XML sitemaps provide some crucial meta data as well, like:
- How often each page is updated.
- When they were last changed.
- How important pages are in relation to each other.
However, there are certain best practices for using a sitemap to your maximum advantage.
Ready to learn how to optimize XML sitemaps?
What follows are 13 best practices to get the most SEO bang for your buck.
1. Use Tools & Plugins to Generate Your Sitemap Automatically
Generating a sitemap is easy when you have the right tools, such as auditing software with a built-in XML Sitemap generator or popular plugins like Google XML Sitemaps.
In fact, WordPress websites that are already using Yoast SEO can enable XML Sitemaps directly in the plugin.

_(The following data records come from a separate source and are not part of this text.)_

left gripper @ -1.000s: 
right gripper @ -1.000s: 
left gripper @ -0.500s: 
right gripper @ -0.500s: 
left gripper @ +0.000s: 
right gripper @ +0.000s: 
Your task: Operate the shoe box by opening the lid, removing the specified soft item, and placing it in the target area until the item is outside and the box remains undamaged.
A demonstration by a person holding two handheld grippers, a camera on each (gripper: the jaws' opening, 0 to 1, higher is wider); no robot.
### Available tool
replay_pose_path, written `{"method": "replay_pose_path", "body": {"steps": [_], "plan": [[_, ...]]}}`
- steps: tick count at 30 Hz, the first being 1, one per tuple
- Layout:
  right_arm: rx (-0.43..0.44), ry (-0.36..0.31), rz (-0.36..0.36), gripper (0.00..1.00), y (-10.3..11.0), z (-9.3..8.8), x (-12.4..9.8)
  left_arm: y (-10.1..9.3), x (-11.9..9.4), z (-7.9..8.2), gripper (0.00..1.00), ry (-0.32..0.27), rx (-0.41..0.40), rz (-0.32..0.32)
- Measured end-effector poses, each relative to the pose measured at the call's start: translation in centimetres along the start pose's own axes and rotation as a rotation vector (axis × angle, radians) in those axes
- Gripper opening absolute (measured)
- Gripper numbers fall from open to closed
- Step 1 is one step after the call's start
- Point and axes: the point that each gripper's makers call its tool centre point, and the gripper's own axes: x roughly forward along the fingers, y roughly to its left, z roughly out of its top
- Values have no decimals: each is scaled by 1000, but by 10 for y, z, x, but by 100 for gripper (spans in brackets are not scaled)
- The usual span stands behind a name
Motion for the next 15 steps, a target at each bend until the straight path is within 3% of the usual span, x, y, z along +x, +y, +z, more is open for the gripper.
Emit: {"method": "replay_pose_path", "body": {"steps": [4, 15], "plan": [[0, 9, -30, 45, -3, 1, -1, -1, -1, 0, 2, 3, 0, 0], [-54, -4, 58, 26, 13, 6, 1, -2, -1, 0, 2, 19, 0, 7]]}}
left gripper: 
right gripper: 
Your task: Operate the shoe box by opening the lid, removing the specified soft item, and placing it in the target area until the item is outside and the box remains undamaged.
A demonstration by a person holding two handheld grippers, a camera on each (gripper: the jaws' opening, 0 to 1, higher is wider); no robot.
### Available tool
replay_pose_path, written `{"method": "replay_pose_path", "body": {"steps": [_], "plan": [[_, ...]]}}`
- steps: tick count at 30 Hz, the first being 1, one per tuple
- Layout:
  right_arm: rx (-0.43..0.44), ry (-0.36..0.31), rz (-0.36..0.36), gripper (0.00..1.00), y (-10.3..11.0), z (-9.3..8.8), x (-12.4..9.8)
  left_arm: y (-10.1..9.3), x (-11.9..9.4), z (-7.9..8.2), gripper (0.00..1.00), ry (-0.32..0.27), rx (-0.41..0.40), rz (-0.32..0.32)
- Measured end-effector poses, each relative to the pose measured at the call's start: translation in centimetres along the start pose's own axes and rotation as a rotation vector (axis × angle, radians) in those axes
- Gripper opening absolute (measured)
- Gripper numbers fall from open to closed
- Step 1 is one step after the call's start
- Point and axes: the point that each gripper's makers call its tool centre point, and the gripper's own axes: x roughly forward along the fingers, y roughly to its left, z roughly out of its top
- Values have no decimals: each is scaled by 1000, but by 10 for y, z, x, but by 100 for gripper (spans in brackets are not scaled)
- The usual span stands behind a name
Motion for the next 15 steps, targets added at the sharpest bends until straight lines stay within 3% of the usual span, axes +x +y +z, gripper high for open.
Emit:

Alternatively, you could manually create a sitemap by following XML sitemap code structure.
Technically, your sitemap doesn’t even need to be in XML format – a text file with a new line separating each URL will suffice.
However, you will need to generate a complete XML sitemap if you want to implement the hreflang attribute, so it’s much easier just to let a tool do the work for you.
2. Submit Your Sitemap to Google
You can submit your sitemap to Google from your Google Search Console.
From your dashboard, click Crawl > Sitemaps > Add Test Sitemap.
Test your sitemap and view the results before you click Submit Sitemap to check for errors that may prevent key landing pages from being indexed.
Ideally, you want the number of pages indexed to be the same as the number of pages submitted.
Note that submitting your sitemap tells Google which pages you consider to be high quality and worthy of indexation, but it does not guarantee that they’ll be indexed.
Instead, the benefit of submitting your sitemap is to:
- Help Google understand how your website is laid out.
- Discover errors you can correct to ensure your pages are indexed properly.
3. Prioritize High-Quality Pages in Your Sitemap
When it comes to ranking, overall site quality is a key factor.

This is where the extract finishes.